Meridian Behavioral Health
- Industry: Alcohol and Drug Addiction Treatment
- Headquarters: New Brighton, Minnesota, U.S.
- Website: meridianprograms.com

= Meridian Behavioral Health =

Minnesota-based substance use disorder treatment organization

Meridian Behavioral Health is a provider of behavioral health services in the Midwestern United States. The company operates twenty Commission on Accreditation of Rehabilitation Facilities (CARF) accredited substance use disorder (SUD) facilities in Minnesota providing residential and outpatient treatment for those suffering from a chemical dependency or addiction. The company is based in the Twin Cities of Minneapolis-St. Paul and its operations date back to the 1970s through Twin Town Treatment Center.

== Company history ==

In 2007, Triton Pacific Capital Partners, a private equity firm, sponsored a recapitalization of the company.
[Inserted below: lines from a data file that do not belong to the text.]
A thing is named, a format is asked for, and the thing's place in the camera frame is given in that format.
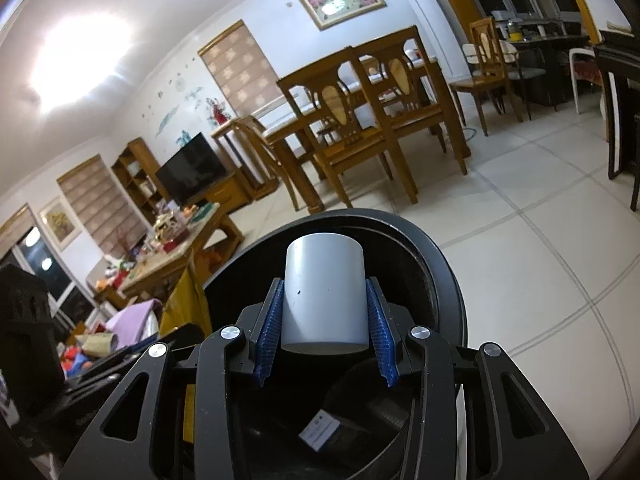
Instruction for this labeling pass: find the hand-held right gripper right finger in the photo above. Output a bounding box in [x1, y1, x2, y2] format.
[365, 277, 591, 480]

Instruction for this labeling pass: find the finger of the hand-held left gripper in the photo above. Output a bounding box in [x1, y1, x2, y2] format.
[62, 324, 203, 411]

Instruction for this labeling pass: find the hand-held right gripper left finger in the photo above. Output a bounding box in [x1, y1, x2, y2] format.
[60, 277, 286, 480]

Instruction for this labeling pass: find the white plastic cup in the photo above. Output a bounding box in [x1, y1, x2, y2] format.
[280, 232, 371, 356]

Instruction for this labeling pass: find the black trash bin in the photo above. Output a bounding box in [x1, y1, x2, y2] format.
[202, 208, 468, 480]

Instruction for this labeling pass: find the pile of colourful floor clutter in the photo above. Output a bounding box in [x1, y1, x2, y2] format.
[57, 325, 126, 381]

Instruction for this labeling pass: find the purple cloth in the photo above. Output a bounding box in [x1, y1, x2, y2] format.
[105, 300, 163, 351]

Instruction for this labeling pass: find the dark glass window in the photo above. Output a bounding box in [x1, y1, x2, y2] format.
[0, 227, 96, 331]

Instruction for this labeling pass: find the yellow cloth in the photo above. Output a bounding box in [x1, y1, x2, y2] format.
[160, 265, 213, 336]

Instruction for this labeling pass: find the wooden coffee table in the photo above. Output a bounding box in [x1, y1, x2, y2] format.
[92, 202, 246, 311]

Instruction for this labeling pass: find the small white label card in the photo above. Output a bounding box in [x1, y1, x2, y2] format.
[300, 410, 342, 448]

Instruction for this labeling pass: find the small framed picture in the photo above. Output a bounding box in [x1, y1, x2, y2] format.
[39, 196, 83, 251]

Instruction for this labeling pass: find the wooden television cabinet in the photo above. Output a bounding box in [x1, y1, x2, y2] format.
[197, 170, 281, 213]

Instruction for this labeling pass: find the clutter of small colourful items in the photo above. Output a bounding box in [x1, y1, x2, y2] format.
[100, 200, 216, 291]

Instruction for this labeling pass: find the patterned roller blind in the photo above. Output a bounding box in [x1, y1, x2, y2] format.
[198, 20, 281, 116]
[57, 156, 151, 256]

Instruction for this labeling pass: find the wooden dining table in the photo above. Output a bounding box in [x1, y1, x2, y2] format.
[260, 55, 471, 213]

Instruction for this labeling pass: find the black flat television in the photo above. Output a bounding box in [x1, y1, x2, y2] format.
[155, 132, 228, 206]

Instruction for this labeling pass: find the curved-back wooden chair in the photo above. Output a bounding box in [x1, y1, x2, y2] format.
[210, 115, 303, 211]

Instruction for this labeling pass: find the wooden open shelf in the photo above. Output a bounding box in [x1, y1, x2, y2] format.
[111, 137, 166, 226]

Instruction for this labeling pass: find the wooden dining chair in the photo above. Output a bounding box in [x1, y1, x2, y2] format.
[276, 46, 418, 208]
[347, 24, 448, 181]
[450, 17, 523, 136]

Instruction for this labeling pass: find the round ceiling lamp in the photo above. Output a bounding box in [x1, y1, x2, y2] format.
[27, 10, 136, 116]

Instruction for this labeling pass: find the white padded chair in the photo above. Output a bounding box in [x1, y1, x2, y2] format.
[461, 40, 521, 83]

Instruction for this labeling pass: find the white standing air conditioner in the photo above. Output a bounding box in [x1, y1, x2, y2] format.
[397, 0, 473, 87]

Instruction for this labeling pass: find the dark cluttered counter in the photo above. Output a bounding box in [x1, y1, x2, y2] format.
[492, 10, 591, 107]

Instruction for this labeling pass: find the red wall decoration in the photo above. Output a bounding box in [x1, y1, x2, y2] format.
[207, 100, 231, 126]

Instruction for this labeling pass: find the white frame chair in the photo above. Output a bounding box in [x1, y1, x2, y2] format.
[569, 47, 606, 114]

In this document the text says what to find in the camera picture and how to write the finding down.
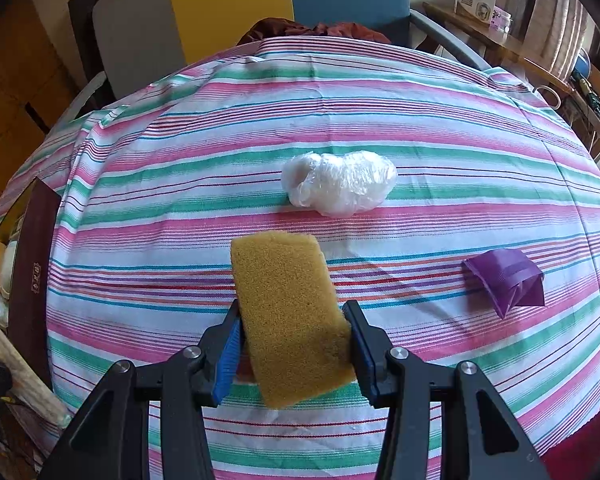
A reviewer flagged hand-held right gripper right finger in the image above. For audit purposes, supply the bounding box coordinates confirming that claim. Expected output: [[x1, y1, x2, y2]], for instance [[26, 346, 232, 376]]
[[342, 300, 552, 480]]

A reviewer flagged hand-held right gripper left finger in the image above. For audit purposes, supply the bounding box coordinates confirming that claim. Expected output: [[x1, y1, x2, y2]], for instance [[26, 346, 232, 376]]
[[40, 300, 244, 480]]

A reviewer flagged large yellow sponge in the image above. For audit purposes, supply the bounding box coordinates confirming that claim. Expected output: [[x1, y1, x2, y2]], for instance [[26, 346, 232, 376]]
[[230, 232, 357, 409]]

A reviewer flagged purple packet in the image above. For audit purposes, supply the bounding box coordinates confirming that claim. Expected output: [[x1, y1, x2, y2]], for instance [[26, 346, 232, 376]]
[[462, 248, 547, 320]]

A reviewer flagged clear plastic bag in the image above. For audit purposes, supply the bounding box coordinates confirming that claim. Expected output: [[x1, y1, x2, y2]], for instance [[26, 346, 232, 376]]
[[281, 151, 399, 219]]

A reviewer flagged striped tablecloth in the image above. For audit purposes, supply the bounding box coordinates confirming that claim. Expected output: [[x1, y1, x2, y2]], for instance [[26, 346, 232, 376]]
[[0, 35, 600, 480]]

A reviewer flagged pale wooden bar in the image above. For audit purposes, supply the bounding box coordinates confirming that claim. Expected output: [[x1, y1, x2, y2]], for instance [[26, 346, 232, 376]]
[[0, 305, 74, 429]]

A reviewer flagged dark red cloth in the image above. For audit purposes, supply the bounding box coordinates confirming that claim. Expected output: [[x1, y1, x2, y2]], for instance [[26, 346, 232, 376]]
[[237, 17, 392, 46]]

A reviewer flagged wooden cabinet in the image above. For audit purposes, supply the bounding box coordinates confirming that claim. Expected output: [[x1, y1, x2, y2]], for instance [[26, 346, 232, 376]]
[[0, 0, 86, 241]]

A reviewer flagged grey yellow blue chair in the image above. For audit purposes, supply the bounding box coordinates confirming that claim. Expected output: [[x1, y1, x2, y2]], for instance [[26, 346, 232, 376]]
[[68, 0, 492, 111]]

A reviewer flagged wooden side table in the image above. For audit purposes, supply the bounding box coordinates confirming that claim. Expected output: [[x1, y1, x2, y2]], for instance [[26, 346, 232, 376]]
[[422, 2, 600, 163]]

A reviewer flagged small pink box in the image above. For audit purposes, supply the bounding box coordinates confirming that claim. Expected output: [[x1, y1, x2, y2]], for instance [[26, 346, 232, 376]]
[[489, 7, 514, 32]]

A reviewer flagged blue ball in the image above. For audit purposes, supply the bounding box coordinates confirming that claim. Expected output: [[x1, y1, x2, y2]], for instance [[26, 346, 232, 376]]
[[576, 47, 595, 82]]

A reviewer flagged pink striped curtain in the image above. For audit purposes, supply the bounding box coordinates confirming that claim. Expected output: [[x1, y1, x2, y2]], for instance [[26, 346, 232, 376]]
[[528, 0, 590, 78]]

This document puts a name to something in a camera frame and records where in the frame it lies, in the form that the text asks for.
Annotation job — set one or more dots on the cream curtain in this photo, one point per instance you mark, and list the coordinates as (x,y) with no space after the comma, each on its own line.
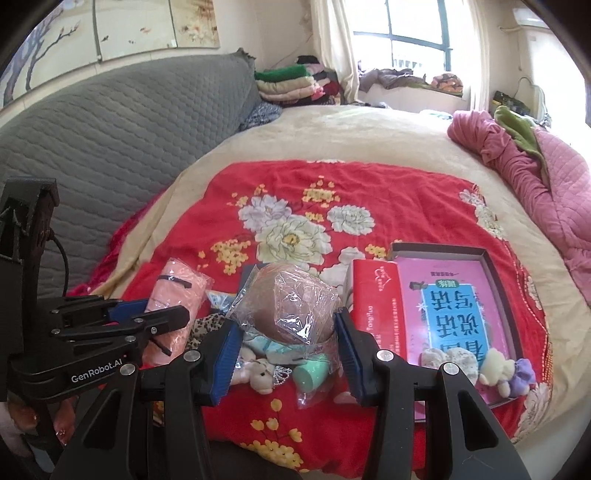
(332,46)
(480,55)

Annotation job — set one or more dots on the green plastic cup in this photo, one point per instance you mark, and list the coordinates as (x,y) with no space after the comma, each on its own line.
(311,374)

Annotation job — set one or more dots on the grey quilted sofa cover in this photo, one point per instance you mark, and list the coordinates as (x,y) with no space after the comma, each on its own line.
(115,138)

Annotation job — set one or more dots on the person's left hand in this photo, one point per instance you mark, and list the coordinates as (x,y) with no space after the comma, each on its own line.
(27,415)

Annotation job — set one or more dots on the white air conditioner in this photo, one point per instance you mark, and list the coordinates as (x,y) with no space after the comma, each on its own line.
(531,18)

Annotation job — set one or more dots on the leopard print cloth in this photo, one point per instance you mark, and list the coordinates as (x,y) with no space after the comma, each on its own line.
(207,325)

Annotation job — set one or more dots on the red floral blanket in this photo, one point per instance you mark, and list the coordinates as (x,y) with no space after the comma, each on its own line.
(392,198)

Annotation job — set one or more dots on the window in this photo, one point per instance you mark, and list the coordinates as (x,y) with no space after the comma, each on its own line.
(415,27)

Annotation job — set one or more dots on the clear bag with brown item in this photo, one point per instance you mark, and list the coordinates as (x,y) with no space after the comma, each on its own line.
(286,295)

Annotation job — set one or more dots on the pink cloth packet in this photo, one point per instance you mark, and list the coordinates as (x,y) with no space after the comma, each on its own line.
(175,286)

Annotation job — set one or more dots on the dark cardboard box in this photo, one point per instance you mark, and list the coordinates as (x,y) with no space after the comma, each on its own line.
(489,277)

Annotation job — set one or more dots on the red tissue box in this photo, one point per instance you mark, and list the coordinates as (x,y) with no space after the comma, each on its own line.
(374,300)

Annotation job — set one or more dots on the white floral cloth pouch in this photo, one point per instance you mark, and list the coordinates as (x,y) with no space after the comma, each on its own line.
(450,360)

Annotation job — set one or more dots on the floral cushion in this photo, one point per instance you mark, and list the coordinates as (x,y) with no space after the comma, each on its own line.
(448,82)

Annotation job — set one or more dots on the blue patterned cloth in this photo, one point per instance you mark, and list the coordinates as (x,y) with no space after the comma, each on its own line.
(261,115)

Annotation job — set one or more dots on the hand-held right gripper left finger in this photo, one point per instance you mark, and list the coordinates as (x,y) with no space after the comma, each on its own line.
(226,360)

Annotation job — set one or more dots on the plush bear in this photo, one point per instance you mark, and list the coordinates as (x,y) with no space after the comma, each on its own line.
(261,376)
(496,364)

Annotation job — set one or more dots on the pink quilt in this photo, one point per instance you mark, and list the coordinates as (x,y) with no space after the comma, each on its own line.
(554,184)

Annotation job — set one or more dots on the beige bedsheet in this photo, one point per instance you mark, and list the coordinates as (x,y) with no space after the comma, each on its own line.
(369,134)

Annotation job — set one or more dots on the stack of folded clothes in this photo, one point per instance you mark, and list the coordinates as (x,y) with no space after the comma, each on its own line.
(286,87)

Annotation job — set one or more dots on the green blanket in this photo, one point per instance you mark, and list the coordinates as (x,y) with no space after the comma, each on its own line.
(517,129)

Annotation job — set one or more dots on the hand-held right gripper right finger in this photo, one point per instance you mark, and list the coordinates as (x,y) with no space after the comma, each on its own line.
(351,355)

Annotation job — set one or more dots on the floral wall painting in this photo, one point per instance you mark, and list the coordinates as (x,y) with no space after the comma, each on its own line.
(129,32)

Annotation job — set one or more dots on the plush bear in purple dress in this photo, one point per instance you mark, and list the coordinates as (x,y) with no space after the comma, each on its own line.
(496,364)

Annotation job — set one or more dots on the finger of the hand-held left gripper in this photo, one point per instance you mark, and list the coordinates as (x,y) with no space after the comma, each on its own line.
(166,318)
(131,310)

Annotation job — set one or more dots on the pink and blue book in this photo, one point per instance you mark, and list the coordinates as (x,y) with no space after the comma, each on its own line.
(443,304)

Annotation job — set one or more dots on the grey clothing pile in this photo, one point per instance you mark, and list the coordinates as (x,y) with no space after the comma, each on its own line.
(392,78)

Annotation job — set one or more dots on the small silver tiara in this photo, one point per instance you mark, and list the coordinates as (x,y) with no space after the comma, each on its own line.
(282,374)
In 2011, the company jointly filed Chapter 11 bankruptcy alongside its struggling sister company MK Network, LLC which was a provider of continuing medical education.

In 2014, the company acquired Douglas Place an 85-bed residential treatment center in East Grand Forks, Minnesota. Shortly after the acquisition, the facility experienced difficulties with leadership and faced a state investigation.

In 2015, Audax Group, a private equity firm, acquired the company from Triton Pacific Capital Partners for $120 million.

In 2015, the company opened an addiction treatment center referred to as the Beauterre Recovery Institute in Owatonna, Minnesota which focused on care for licensed professionals. The property was previously known as the Daniel C. Gainey Conference Center, which was a venue for retreats and planning meetings and was operated by University of St. Thomas.

In 2016, the company acquired Valhalla Place, a medication-assisted treatment (MAT) program in Minnesota. Valhalla Place and its affiliated laboratory were later divested to Behavioral Health Group in 2021.

In 2016, the company acquired Stadter Center, a psychiatric hospital in Grand Forks, North Dakota and rebranded the facility as Red River Behavioral Health System. The location later filed for bankruptcy in 2021 due to COVID-19 related issues.

In 2016, the company acquired Serenity Acres Treatment Center a substance abuse treatment program based in Annapolis, Maryland. Serenity Acres was founded by entrepreneur Larry Adler. This facility was later closed in 2019 and laid off 65 employees in the process.

In 2017, the company acquired Valley Vista, an 80-bed residential treatment facility in Bradford, Vermont, from founders Rick DiStefano and Jack Duffy. The founders later acquired Valley Vista back from the company in May 2020.

In 2017, the company acquired New Beginnings Minnesota, an operator of seven addiction-treatment facilities throughout Minnesota.

In 2020, the company took over a residential treatment facility named Journey Home in Sauk Rapids, Minnesota from CentraCare Health. Before the change in ownership, the center was slated to close.